## Task:
The word "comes" marks the lines you need; copy each of them from the data.

## Available data:
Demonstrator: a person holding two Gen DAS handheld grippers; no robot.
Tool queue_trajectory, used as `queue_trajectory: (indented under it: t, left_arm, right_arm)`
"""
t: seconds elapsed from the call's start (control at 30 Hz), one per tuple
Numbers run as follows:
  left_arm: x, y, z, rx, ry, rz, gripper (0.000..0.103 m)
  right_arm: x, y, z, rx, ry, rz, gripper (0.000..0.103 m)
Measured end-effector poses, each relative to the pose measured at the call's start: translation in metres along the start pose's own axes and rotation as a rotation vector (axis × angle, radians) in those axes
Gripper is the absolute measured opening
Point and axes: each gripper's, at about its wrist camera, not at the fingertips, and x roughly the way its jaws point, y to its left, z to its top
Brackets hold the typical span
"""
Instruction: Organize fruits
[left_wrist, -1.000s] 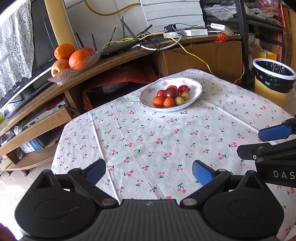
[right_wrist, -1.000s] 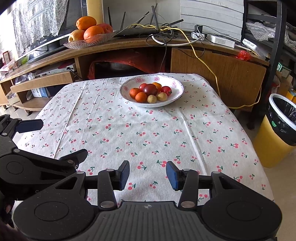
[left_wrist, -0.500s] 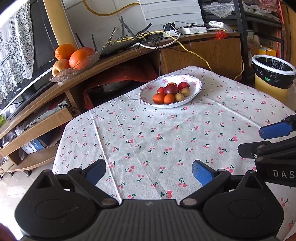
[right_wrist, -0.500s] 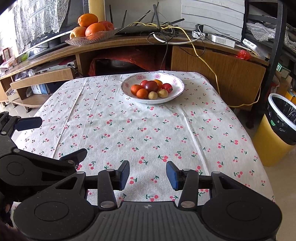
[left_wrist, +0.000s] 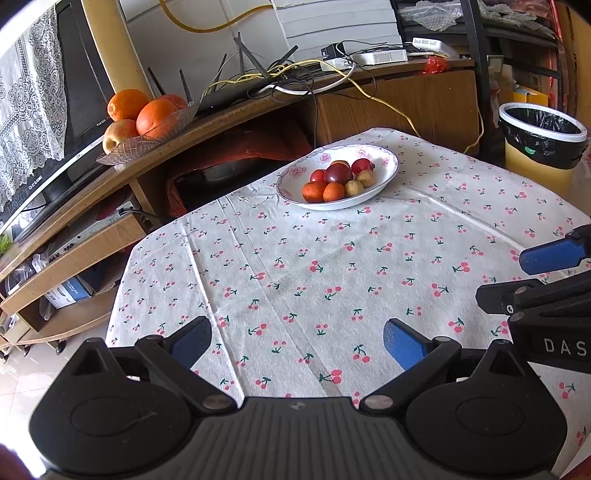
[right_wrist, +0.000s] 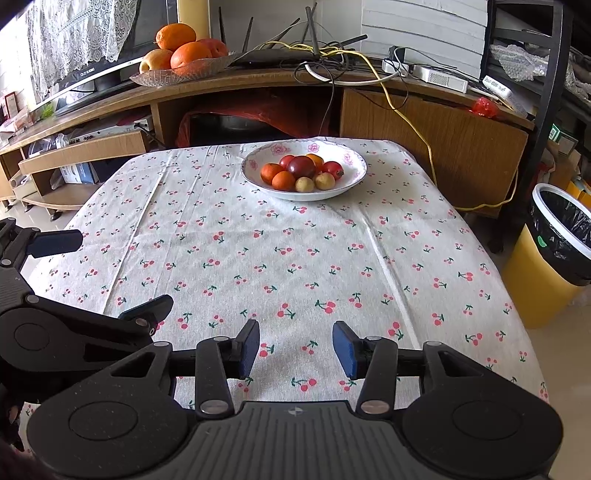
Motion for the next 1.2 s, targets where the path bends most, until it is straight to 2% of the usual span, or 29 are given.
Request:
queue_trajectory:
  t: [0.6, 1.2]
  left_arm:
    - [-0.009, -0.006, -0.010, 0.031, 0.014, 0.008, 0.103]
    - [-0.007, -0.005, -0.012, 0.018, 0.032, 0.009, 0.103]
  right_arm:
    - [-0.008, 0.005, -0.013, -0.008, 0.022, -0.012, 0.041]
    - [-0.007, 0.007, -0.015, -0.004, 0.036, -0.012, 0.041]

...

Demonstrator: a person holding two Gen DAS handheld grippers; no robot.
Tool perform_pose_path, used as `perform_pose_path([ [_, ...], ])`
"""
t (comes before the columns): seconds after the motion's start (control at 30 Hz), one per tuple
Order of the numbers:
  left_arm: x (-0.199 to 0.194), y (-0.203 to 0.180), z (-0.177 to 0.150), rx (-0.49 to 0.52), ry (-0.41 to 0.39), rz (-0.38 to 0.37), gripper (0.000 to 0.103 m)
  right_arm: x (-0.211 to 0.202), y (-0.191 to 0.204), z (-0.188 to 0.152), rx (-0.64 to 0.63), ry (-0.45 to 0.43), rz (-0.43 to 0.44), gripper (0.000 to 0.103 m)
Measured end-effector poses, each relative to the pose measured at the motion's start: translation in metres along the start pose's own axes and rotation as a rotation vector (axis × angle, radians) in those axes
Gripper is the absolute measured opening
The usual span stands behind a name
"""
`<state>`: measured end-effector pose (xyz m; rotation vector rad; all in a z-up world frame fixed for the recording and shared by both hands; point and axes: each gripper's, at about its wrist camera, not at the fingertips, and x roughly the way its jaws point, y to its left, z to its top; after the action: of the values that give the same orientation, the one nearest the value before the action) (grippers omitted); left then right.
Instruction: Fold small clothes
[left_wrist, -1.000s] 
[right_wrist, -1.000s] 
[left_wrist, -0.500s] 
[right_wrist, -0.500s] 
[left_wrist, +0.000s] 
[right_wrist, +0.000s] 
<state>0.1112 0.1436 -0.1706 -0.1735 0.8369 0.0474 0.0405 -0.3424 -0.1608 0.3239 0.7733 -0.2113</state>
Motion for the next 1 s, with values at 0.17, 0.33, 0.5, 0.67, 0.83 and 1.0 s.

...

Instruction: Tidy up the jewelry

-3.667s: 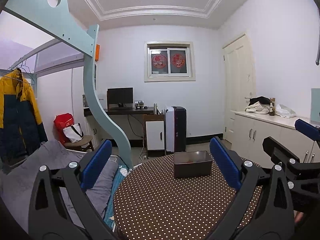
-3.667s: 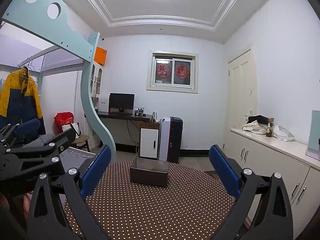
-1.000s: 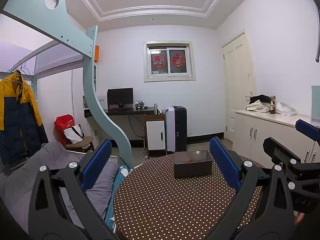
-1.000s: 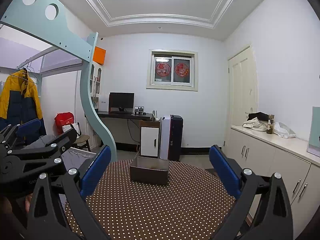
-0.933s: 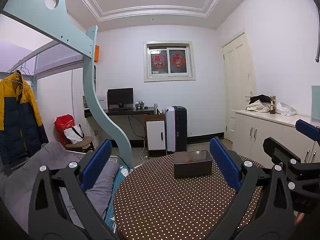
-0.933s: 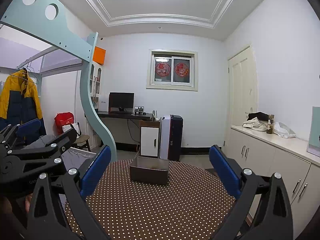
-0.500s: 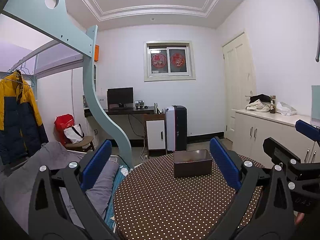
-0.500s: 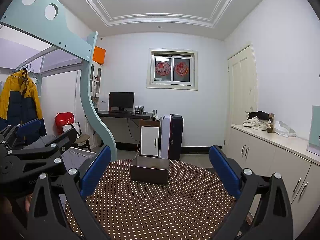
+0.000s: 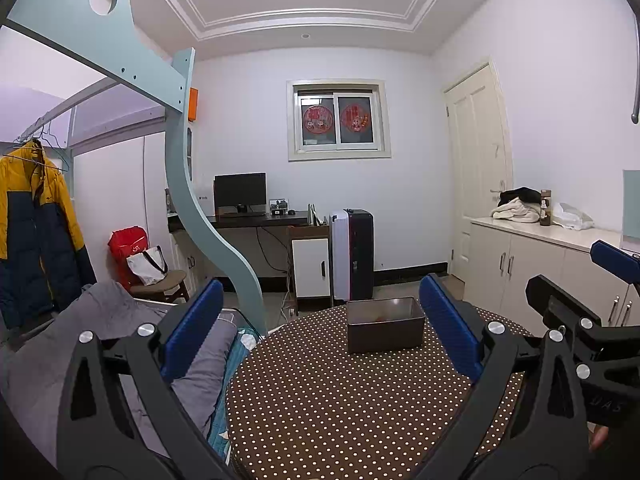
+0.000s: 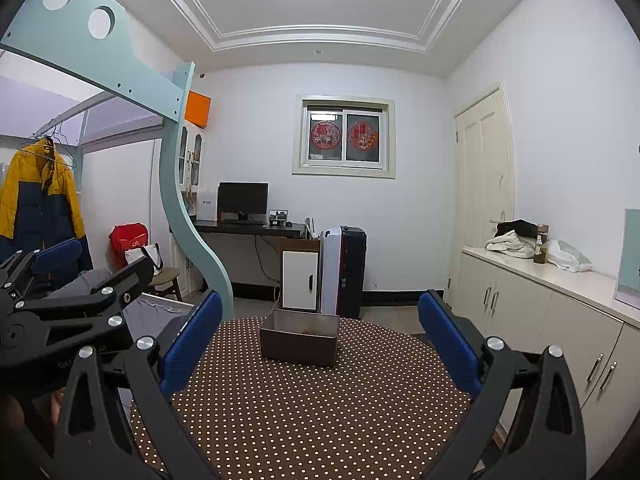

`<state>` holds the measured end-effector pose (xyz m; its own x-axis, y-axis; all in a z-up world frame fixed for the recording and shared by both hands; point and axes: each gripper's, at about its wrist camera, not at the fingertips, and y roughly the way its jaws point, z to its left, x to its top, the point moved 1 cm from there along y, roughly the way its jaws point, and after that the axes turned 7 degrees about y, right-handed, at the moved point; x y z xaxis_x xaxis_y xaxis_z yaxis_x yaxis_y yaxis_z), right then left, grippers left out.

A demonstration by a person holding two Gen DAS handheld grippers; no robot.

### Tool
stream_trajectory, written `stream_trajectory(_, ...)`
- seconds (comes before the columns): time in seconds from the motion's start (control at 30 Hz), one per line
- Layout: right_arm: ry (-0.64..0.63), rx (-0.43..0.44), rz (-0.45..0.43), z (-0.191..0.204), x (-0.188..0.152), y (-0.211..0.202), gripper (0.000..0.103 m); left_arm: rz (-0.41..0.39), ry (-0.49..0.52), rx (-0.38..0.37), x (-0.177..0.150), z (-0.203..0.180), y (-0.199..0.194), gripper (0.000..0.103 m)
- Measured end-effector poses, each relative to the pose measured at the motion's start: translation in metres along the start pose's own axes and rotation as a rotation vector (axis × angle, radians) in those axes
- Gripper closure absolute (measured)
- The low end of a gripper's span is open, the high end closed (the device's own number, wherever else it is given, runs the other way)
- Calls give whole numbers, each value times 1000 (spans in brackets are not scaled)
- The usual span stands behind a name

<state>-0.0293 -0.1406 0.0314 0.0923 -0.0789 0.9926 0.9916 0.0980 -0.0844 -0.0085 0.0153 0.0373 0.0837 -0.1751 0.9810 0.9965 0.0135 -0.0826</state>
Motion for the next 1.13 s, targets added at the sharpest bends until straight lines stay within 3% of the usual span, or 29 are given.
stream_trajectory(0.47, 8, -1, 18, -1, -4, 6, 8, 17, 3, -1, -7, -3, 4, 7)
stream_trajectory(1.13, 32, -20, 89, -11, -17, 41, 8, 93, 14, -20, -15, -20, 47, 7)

## Written response:
t (comes before the columns): seconds after the motion's start (control at 30 Hz), one per tuple
- seconds (comes before the columns): time in seconds from the motion's start (control at 30 Hz), one per line

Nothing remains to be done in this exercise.